• WHAT YOU WILL DO: Word for word, print out all of the data, omitting every image.

• DATA EXCERPTS:

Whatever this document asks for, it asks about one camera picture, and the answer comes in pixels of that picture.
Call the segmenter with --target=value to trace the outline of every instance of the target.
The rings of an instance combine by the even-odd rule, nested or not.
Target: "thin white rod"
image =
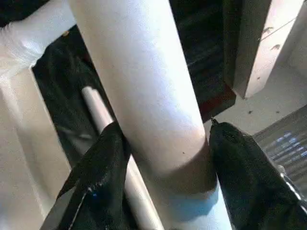
[[[82,89],[82,95],[98,131],[102,132],[108,124],[113,122],[113,119],[102,101],[99,92],[90,86],[86,86]],[[132,214],[139,227],[142,230],[164,230],[138,166],[132,156],[127,166],[124,190]]]

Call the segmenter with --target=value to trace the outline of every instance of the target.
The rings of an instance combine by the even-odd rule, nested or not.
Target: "white pipe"
[[[89,107],[98,131],[102,132],[107,125],[113,122],[113,119],[103,103],[99,92],[90,86],[86,86],[82,89],[82,95]],[[138,166],[132,156],[127,166],[124,190],[132,214],[140,229],[164,230]]]
[[[70,4],[135,159],[165,179],[203,154],[205,130],[168,1]],[[203,181],[185,182],[199,192]]]
[[[223,196],[204,200],[215,174],[168,0],[69,3],[164,227],[231,229]]]
[[[17,60],[19,69],[32,67],[46,47],[74,25],[67,1],[51,0],[26,19],[0,29],[1,52]]]

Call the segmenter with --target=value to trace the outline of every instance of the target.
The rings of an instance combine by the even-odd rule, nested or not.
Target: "white pvc pipe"
[[[98,131],[102,132],[107,125],[113,122],[113,119],[103,103],[99,92],[90,86],[86,86],[82,89],[82,95],[89,107]],[[132,156],[127,166],[124,190],[132,214],[140,229],[164,230],[138,166]]]
[[[230,230],[168,0],[69,1],[165,229]]]

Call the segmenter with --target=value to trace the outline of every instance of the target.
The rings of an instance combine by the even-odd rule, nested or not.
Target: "white pipe joint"
[[[51,0],[19,22],[0,28],[0,76],[35,65],[48,45],[75,25],[66,0]]]

• EXERCISE ANSWER:
Whatever this document asks for, it asks about one camera picture, and the answer comes in pixels of that picture.
Call the segmenter with --target=value to trace the outline of every instance of the target.
The rings of an instance combine by the even-odd rule, nested or not.
Target: "thin white rod"
image =
[[[82,89],[82,95],[98,131],[102,132],[108,124],[113,122],[113,119],[102,101],[99,92],[90,86],[86,86]],[[132,214],[139,227],[142,230],[164,230],[138,166],[132,156],[127,166],[124,190]]]

Call the segmenter with --target=value to trace the outline of every instance of the target.
The rings of an instance combine by the even-odd rule, nested or not.
Target: "white pipe"
[[[89,107],[98,131],[102,132],[107,125],[113,122],[113,119],[103,103],[99,92],[90,86],[86,86],[82,89],[82,95]],[[138,166],[132,156],[127,166],[124,190],[132,214],[140,229],[164,230]]]
[[[70,4],[135,159],[165,179],[203,154],[205,130],[168,1]],[[203,181],[185,182],[199,192]]]
[[[223,196],[204,200],[215,174],[168,0],[69,3],[164,227],[231,229]]]
[[[17,60],[19,69],[32,67],[46,47],[74,25],[67,1],[51,0],[26,19],[0,29],[1,52]]]

Call the segmenter with --target=value to trace the outline of every instance of the target.
The rings of an instance combine by the even-odd rule, nested or not.
Target: "white pvc pipe"
[[[98,131],[102,132],[107,125],[113,122],[113,119],[103,103],[99,92],[90,86],[86,86],[82,89],[82,95],[89,107]],[[132,156],[127,166],[124,190],[132,214],[140,229],[164,230],[138,166]]]
[[[230,230],[168,0],[69,1],[165,229]]]

Call the segmenter with --target=value to trace the outline of every instance of the target.
The rings of an instance combine by the even-odd rule, nested or not.
Target: "white pipe joint"
[[[51,0],[19,22],[0,28],[0,76],[35,65],[48,45],[75,25],[66,0]]]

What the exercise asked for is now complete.